** Opening Records to process block **

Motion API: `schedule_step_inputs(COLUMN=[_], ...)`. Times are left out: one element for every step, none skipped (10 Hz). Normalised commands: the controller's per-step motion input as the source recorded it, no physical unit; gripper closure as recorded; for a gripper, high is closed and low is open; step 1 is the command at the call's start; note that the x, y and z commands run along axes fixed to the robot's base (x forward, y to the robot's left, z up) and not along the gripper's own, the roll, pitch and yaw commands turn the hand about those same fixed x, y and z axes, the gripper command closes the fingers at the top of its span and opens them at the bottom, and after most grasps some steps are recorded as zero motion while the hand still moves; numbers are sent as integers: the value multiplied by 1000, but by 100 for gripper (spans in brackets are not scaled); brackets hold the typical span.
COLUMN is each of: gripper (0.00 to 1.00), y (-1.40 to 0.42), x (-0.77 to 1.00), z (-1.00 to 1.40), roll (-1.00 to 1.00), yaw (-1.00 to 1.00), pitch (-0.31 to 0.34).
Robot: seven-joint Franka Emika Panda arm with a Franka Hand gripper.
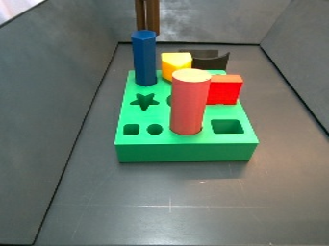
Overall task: Pick up the square-circle object. Move up. Rotate the square-circle object. Move to above the board. Insert the square-circle object.
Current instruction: Rotate the square-circle object.
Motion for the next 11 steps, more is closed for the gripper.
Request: schedule_step_inputs(gripper=[100, 100, 100, 100, 100, 100, 100, 100, 100, 100, 100], y=[2, 4, 5, 5, 7, 7, 8, 9, 8, -11, -10], x=[2, 2, 3, 3, 4, 5, 6, 8, 9, 2, 2], z=[2, 3, 4, 5, 7, 8, 9, 11, 12, 0, 0], roll=[-29, -34, -38, -44, -52, -68, -67, -64, -63, -12, -12], yaw=[-1000, -1000, -1000, -1000, -1000, -973, -719, -453, -272, -1000, -1000], pitch=[19, 22, 25, 28, 33, 42, 41, 39, 37, 7, 7])
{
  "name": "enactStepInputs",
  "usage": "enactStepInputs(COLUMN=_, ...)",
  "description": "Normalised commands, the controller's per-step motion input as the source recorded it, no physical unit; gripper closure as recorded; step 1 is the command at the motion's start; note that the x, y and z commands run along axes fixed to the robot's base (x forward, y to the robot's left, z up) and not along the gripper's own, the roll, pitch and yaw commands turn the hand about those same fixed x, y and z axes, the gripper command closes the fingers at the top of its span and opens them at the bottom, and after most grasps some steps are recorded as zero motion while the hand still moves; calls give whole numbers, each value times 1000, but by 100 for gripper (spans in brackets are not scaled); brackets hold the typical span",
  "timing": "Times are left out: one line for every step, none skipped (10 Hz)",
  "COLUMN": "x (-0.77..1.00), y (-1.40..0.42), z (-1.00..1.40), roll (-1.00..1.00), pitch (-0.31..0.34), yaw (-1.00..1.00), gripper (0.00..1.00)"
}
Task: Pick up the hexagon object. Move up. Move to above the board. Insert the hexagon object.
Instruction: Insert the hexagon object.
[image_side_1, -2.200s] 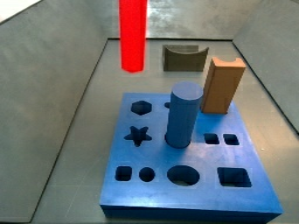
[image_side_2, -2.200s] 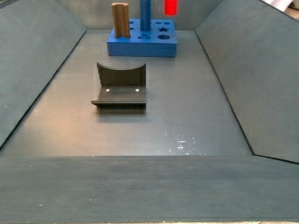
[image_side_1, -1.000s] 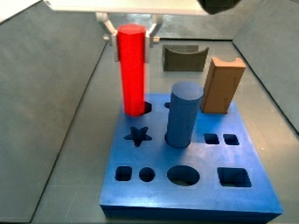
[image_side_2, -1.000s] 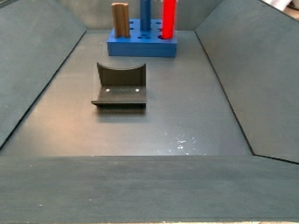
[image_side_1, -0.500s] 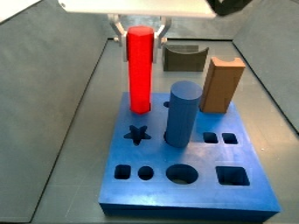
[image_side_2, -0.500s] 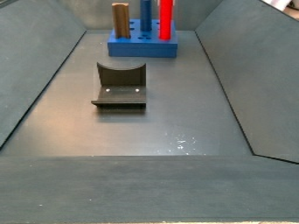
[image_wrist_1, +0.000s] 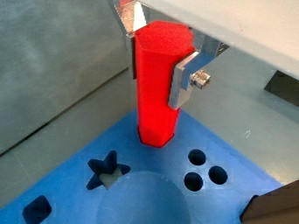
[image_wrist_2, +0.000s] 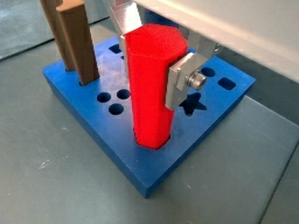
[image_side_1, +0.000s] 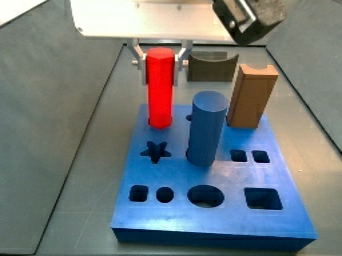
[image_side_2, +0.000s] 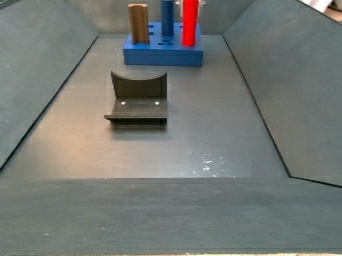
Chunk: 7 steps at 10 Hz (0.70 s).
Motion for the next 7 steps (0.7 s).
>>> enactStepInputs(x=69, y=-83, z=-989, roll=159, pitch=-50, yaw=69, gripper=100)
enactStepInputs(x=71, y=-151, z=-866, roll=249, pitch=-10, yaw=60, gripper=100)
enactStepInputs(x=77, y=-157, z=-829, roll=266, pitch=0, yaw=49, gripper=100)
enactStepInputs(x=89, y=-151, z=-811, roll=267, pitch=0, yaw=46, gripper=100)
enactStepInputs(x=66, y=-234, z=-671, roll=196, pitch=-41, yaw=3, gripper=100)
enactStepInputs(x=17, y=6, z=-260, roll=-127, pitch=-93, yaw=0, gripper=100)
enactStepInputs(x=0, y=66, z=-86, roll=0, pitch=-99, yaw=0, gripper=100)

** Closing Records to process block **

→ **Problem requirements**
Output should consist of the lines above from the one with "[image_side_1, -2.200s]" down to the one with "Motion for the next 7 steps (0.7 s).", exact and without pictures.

→ **Expected answer**
[image_side_1, -2.200s] 
[image_side_2, -2.200s] 
[image_side_1, -1.000s] 
[image_side_2, -1.000s] 
[image_side_1, -0.500s] 
[image_side_2, -0.500s] 
[image_wrist_1, +0.000s] 
[image_wrist_2, +0.000s] 
[image_side_1, +0.000s] 
[image_side_2, +0.000s] 
Chunk: 7 steps at 10 Hz (0.70 s).
Motion for the next 7 steps (0.7 s).

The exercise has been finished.